# PROBLEM DESCRIPTION:
Please output the records below in full, exactly as given, but without the images.

+++

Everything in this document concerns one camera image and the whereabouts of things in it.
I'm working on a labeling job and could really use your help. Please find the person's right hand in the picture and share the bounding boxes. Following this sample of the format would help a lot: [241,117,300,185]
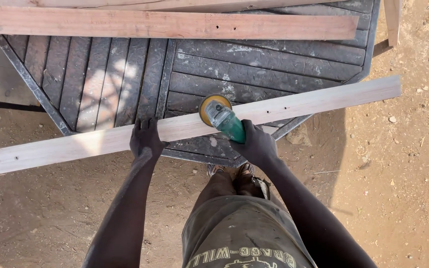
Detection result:
[230,119,279,168]

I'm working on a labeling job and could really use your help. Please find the person's grey printed shirt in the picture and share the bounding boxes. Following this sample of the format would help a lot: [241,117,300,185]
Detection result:
[181,195,317,268]

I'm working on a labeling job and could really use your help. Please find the person's brown trousers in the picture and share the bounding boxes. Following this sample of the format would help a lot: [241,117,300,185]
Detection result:
[192,172,271,213]

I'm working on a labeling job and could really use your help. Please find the person's left sandal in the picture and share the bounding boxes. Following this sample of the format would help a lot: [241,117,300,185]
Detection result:
[207,164,225,177]

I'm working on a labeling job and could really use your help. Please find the short wooden post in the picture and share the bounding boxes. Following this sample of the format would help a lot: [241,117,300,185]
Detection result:
[384,0,402,47]

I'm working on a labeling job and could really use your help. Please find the dark octagonal slatted table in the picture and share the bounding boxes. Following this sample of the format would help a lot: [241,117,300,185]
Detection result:
[0,0,381,168]

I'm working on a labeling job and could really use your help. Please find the pale wooden plank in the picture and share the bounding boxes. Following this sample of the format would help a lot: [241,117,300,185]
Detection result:
[0,75,402,179]

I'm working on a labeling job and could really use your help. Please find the person's left hand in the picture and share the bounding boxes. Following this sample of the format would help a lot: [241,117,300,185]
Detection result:
[130,118,170,160]

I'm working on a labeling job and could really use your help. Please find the green angle grinder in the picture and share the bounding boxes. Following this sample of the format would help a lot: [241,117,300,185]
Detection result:
[199,94,246,144]

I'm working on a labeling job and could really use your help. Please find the reddish wooden plank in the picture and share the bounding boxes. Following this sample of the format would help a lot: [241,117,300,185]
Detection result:
[0,5,360,41]

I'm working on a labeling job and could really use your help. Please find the tan rock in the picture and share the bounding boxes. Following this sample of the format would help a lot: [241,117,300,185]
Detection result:
[286,124,312,146]

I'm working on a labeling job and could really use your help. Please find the black metal bar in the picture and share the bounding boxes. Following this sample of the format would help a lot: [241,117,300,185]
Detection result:
[0,101,46,116]

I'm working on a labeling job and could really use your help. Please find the light wooden board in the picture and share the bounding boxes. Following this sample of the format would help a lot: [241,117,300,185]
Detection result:
[0,0,349,12]

+++

# RESPONSE TO THE TASK:
Everything in this document concerns one camera image and the whereabouts of things in it.
I'm working on a labeling job and could really use your help. Please find the person's right hand in the picture and share the bounding boxes. Following this sample of the format would help a lot: [241,117,300,185]
Detection result:
[230,119,279,168]

I'm working on a labeling job and could really use your help. Please find the person's grey printed shirt in the picture and share the bounding boxes. Following this sample of the format would help a lot: [241,117,300,185]
Detection result:
[181,195,317,268]

I'm working on a labeling job and could really use your help. Please find the person's brown trousers in the picture and share the bounding boxes. Following this sample of the format would help a lot: [241,117,300,185]
Detection result:
[192,172,271,213]

I'm working on a labeling job and could really use your help. Please find the person's left sandal in the picture and share the bounding boxes. Following this sample of the format would help a lot: [241,117,300,185]
Detection result:
[207,164,225,177]

I'm working on a labeling job and could really use your help. Please find the short wooden post in the picture and share the bounding boxes. Following this sample of the format would help a lot: [241,117,300,185]
Detection result:
[384,0,402,47]

I'm working on a labeling job and could really use your help. Please find the dark octagonal slatted table in the picture and share the bounding boxes. Following this sample of the format would help a lot: [241,117,300,185]
Detection result:
[0,0,381,168]

I'm working on a labeling job and could really use your help. Please find the pale wooden plank in the picture and share the bounding boxes. Following this sample of the format would help a lot: [241,117,300,185]
Detection result:
[0,75,402,179]

I'm working on a labeling job and could really use your help. Please find the person's left hand in the picture and share the bounding boxes. Following this sample of the format would help a lot: [241,117,300,185]
Detection result:
[130,118,170,160]

I'm working on a labeling job and could really use your help. Please find the green angle grinder in the picture and share the bounding boxes. Following this sample of the format would help a lot: [241,117,300,185]
Detection result:
[199,94,246,144]

I'm working on a labeling job and could really use your help. Please find the reddish wooden plank in the picture and share the bounding boxes. Following this sample of the format would help a lot: [241,117,300,185]
Detection result:
[0,5,360,41]

I'm working on a labeling job and could really use your help. Please find the tan rock in the picture and share the bounding boxes. Following this sample of the format would help a lot: [241,117,300,185]
Detection result:
[286,124,312,146]

I'm working on a labeling job and could really use your help. Please find the black metal bar in the picture and share the bounding boxes. Following this sample of the format would help a lot: [241,117,300,185]
Detection result:
[0,101,46,116]

I'm working on a labeling job and could really use your help. Please find the light wooden board in the picture and share the bounding boxes. Following this sample of the format would help a lot: [241,117,300,185]
Detection result:
[0,0,349,12]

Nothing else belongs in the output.